#### Task description:
Of the material below, only the lines from the line containing "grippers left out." down to the line containing "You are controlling" belong in the answer, written out exactly.

#### Supplied material:

■ ■ ■ ■ ■ ■ ■

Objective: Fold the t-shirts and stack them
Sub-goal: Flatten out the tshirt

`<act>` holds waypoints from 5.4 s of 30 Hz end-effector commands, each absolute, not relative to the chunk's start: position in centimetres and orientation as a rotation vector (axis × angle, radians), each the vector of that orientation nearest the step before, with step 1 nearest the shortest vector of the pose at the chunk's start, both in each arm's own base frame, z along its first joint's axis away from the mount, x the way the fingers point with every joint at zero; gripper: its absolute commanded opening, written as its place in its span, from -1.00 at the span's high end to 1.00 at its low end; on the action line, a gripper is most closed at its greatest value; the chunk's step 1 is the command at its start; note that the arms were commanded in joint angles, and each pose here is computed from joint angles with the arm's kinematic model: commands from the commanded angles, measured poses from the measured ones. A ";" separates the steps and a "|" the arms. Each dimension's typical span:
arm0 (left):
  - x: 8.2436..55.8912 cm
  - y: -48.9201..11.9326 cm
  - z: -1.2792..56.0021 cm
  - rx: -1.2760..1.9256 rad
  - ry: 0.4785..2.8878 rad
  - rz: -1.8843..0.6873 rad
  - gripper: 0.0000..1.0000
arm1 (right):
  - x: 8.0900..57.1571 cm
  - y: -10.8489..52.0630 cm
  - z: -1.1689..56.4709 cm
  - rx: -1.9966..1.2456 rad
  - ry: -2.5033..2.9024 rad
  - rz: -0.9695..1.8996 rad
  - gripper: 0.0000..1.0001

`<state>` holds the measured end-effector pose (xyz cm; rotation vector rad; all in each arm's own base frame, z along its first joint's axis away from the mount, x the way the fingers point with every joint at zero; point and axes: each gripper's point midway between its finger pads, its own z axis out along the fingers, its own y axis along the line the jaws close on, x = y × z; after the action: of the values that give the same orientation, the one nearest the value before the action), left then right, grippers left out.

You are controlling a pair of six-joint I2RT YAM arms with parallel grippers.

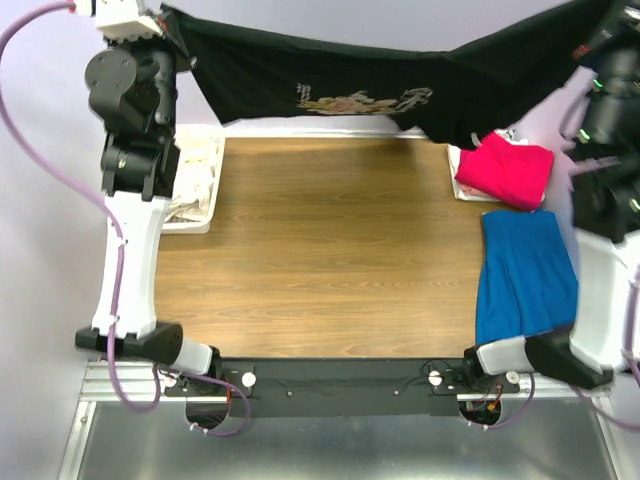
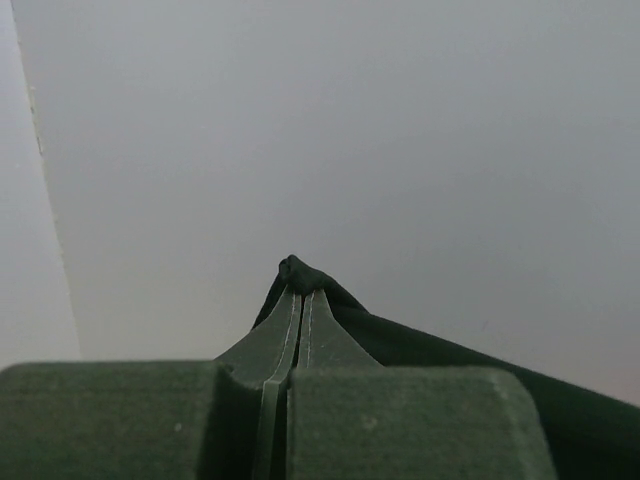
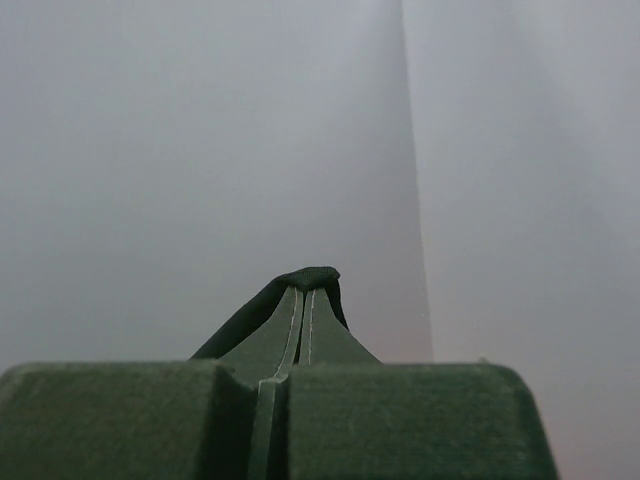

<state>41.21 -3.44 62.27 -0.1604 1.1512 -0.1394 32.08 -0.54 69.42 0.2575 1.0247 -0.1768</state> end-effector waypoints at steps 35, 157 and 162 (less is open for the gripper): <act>52.1 -6.4 26.9 -0.190 1.863 -0.137 1.00 | 59.2 2.1 38.4 0.221 1.593 -0.288 0.99; 32.9 -2.9 64.1 -0.088 1.150 -0.172 1.00 | 31.8 -3.7 69.7 0.209 0.953 -0.175 0.99; 34.1 -1.9 62.5 -0.137 1.202 -0.118 1.00 | 35.8 -3.0 67.6 0.203 1.019 -0.147 0.99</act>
<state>34.02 -3.34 63.12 -0.1030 1.1768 -0.1989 34.04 -2.93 68.23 0.1965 0.9981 -0.1482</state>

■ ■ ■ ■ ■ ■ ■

#### Output:
`<state>` holds the measured end-effector pose (xyz cm; rotation vector rad; all in each arm's own base frame, z along its first joint's axis away from the mount, x the way the fingers point with every joint at zero; point and axes: each gripper's point midway between its finger pads, its own z axis out along the fingers, its own y axis along the line the jaws close on, x = y × z; after the action: of the values that give the same orientation, the one nearest the value before the action), left then right, grippers left out.

You are controlling a pair of six-joint I2RT YAM arms with parallel grippers.

This exercise has been completed.